Werlang, Sérgio - Federal University of Rio de Janeiro



Werlang, Sérgio. “É hora de desdolarizar a economia brasileira”. São Paulo: Valor Econômico, 23 de Julho de 2001. Jel: E

É hora de desdolarizar a economia brasileira.

Sérgio Werlang

Desde a adoção do câmbio flutuante tem-se visto o constante aumento de preços administrados, isto é, de tarifas de eletricidade, combustíveis, transportes e telecomunicações. Com efeito, o aumento destes componentes, com os pesos do IPC da FGV, em 1999 foi de 23,65%, em 2000 de 17,21% e em 2001 já acumula até junho 3,85%, sem contar com os aumentos de combustíveis, energia elétrica e telecomunicações que ocorreram em julho. Por outro lado, o restante dos preços da economia subiram 6,53% em 1999, 3,99% em 2000 e em 2001 até junho 2,85%. A razão básica para tal discrepância está no fato destas tarifas serem afetadas fortemente pelo valor da taxa de câmbio real/dólar.

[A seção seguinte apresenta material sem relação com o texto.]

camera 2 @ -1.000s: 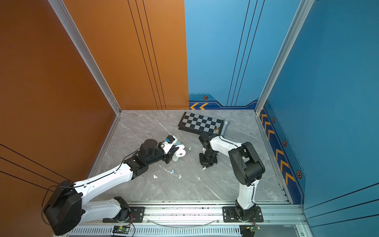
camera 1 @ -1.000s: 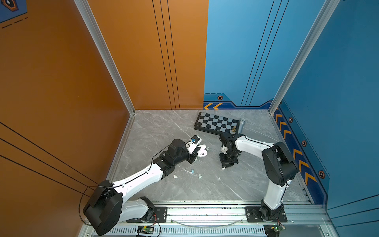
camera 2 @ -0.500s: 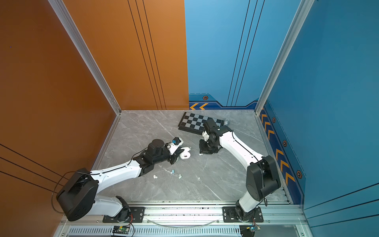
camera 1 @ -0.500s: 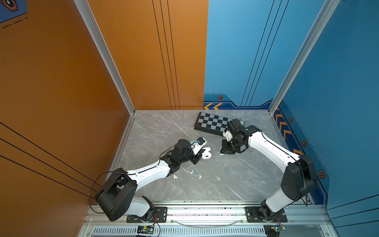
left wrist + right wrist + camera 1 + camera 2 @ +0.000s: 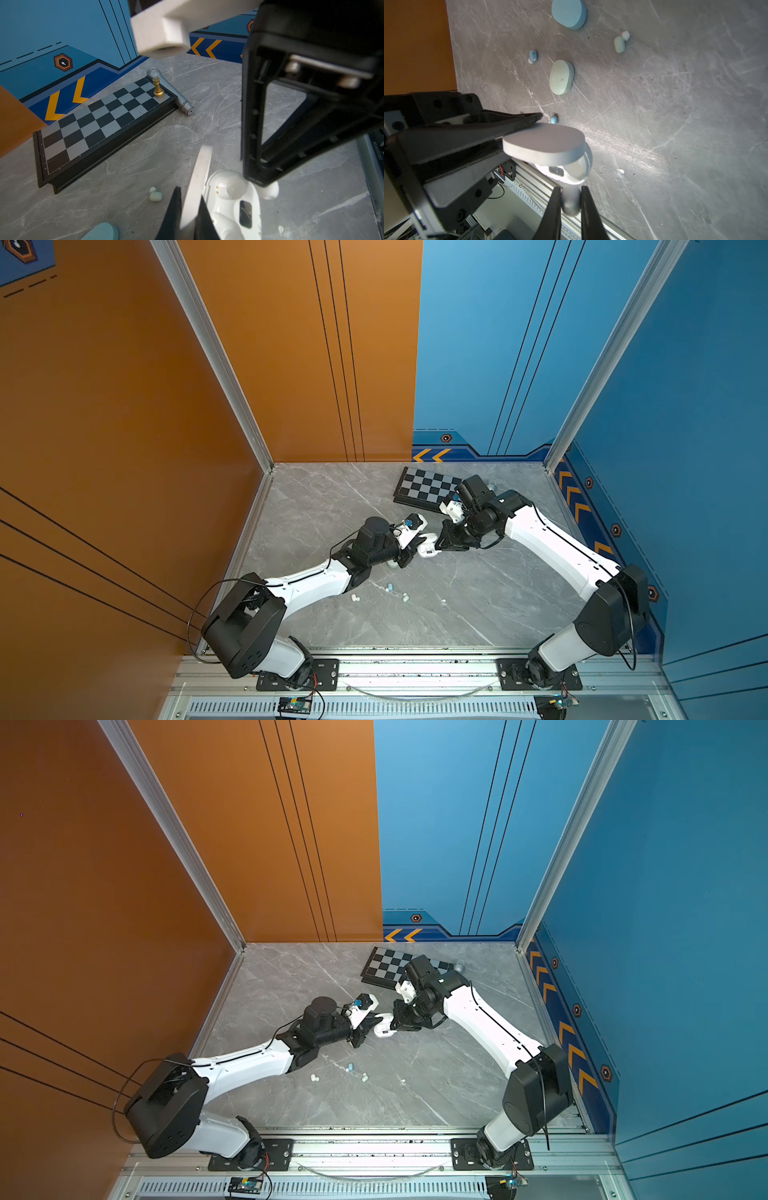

No Brasil acoplou-se a este fenômeno o sistema de metas para a inflação em um índice de preços cheio, o IPCA do IBGE. O IPCA representa uma média de todos os preços da economia, as tarifas e os preços livres. Ocorre que para manter a inflação medida pelo IPCA dentro dos limites permitidos pelo sistema de metas, o Banco Central tem que compensar uma eventual alta dos preços administrados fazendo com que o segmento livre da economia tenha aumentos bem inferiores. Assim, os administrados sobem acima da meta, e os livres abaixo. O mecanismo que permite ao Banco Central manter sob controle os aumentos dos preços livres é a taxa de juros, que por sua vez determina o nível de atividade.

Em 1999 e em 2000 as metas tinham folga suficiente para que o Banco Central, com o comportamento exibido pela taxa de câmbio, pudesse agir de forma a atingir as metas de inflação sem custos exagerados para a sociedade brasileira. Em 2001 a situação é muito distinta. Isto porque não só as metas são mais apertadas (como deveriam ser em um país que almeja chegar com sua inflação perto da média internacional - cerca de 3,6% ao ano em 1998), mas também, e principalmente, por terem acontecido dois eventos de grande excepcionalidade, que causaram uma forte desvalorização do real frente ao dólar.

Primeiro, houve um racionamento de energia elétrica, fato não vivenciado por brasileiros desde a década de sessenta. Segundo, o sistema cambial argentino está mostrando claros sinais de que pode ser rompida a paridade peso dólar, estabelecida em 1 para 1 desde de 1991. Este último evento causa uma retração nos investimentos diretos para o Brasil pelo efeito contágio. Racional ou não, e provavelmente não, esta diminuição já pode ser sentida. O Banco Central estima para este ano um investimento direto (contando com o empréstimos entre matriz no exterior e filial no Brasil como investimento) de 20 bilhões de dólares, enquanto que em 2000 este número foi de 32 bilhões de dólares. A solução só pode ser uma no sistema de câmbio flutuante: o real desvaloriza-se. Isto fará com que o superávit comercial seja aumentado, e o déficit em serviços diminuído, ajudando a cobrir a falta de dólares provenientes de investimento direto que financia o balanço em transações correntes.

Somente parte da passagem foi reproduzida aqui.